ROOT Version: 6.30/02
Platform: CentOS7
Compiler: g++ 11.3.0
Hello everyone,
I have a more conventional question concerning RDataFrames. I am one of the developers of CROWN (GitHub - KIT-CMS/CROWN: C++ based ROOT Workflow for N-tuples (CROWN)) where we use a configuration, to automatically generate C++ Code that is then compiled. The heavy lifting is done using a single, large RDataFrame. Most functions in the framework are optimized and do not use any JITting.
Now, we are at a point, where one of our users is running a DF, that is hard to handle on our HTCondor system. This DF contains a large amount of defines and outputs, which result in a memory consumption of about 40GB when running with 4 threads
Total Number of Defines: 28620
Total Number of Outputs: 21778
I think it is very nice, that DF can handle something like this, however, the memory footprint is worrisome for large-scale productions of ntuples.

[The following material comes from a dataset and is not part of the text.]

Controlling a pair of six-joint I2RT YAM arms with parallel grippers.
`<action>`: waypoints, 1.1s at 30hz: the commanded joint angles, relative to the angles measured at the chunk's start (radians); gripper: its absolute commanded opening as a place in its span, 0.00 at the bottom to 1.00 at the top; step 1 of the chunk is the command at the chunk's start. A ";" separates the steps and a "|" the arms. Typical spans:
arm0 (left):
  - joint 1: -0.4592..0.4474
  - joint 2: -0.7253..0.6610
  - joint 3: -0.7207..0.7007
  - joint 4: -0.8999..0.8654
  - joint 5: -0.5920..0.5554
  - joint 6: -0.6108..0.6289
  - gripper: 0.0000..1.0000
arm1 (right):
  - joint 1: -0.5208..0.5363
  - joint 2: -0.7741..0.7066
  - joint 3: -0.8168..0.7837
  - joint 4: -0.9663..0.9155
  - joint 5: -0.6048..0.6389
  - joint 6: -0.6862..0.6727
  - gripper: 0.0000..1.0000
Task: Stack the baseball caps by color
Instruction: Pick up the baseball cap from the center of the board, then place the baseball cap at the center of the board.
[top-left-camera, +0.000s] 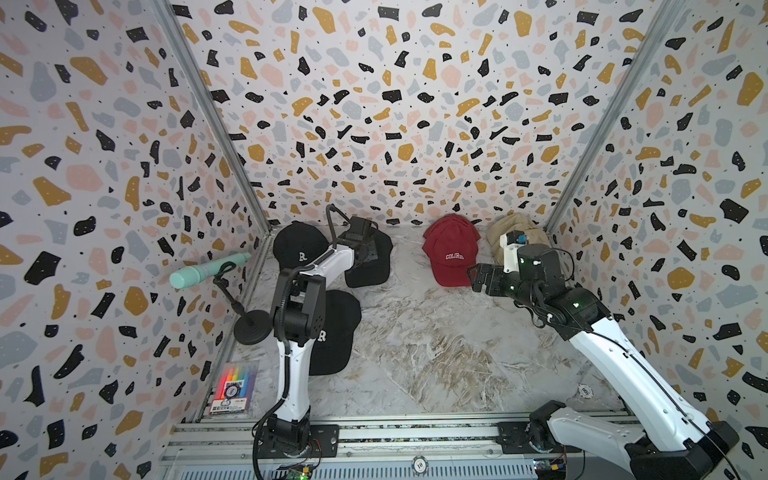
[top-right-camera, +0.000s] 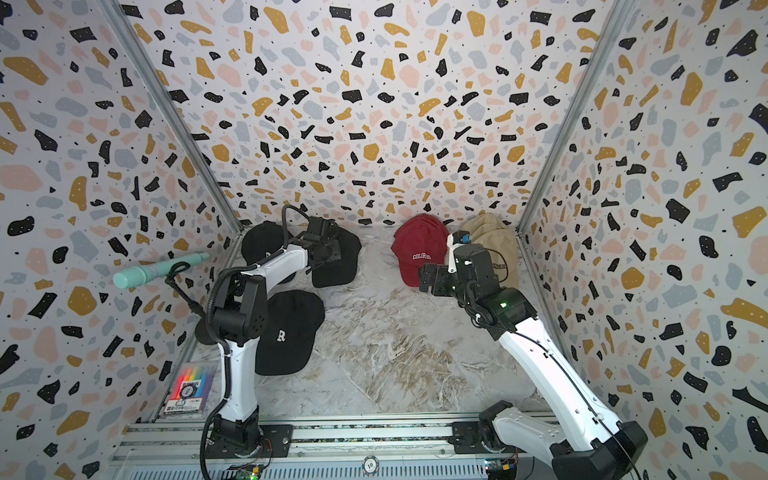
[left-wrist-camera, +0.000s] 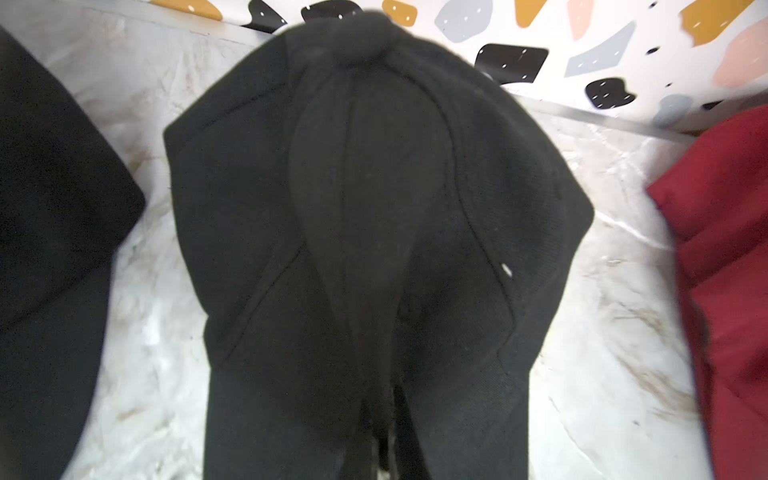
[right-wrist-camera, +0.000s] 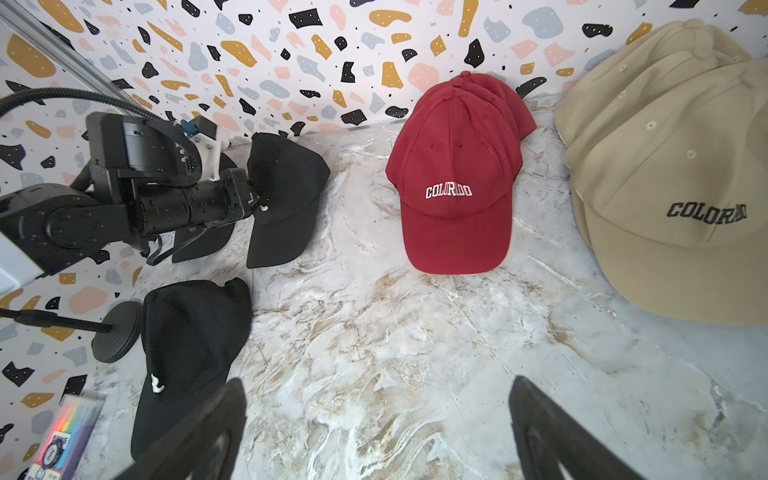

It is possible to split the task into multiple DFs by hand, but I was thinking about potential solutions on how to reduce this overall memory usage from the framework side, so the user does not have to optimize this on his side. One idea that I had was to split up the DF into multiple DFs that generate intermediate output files. This would cost a significant amount of performance since events have to be processed multiple times but would allow the overall task to succeed with less memory.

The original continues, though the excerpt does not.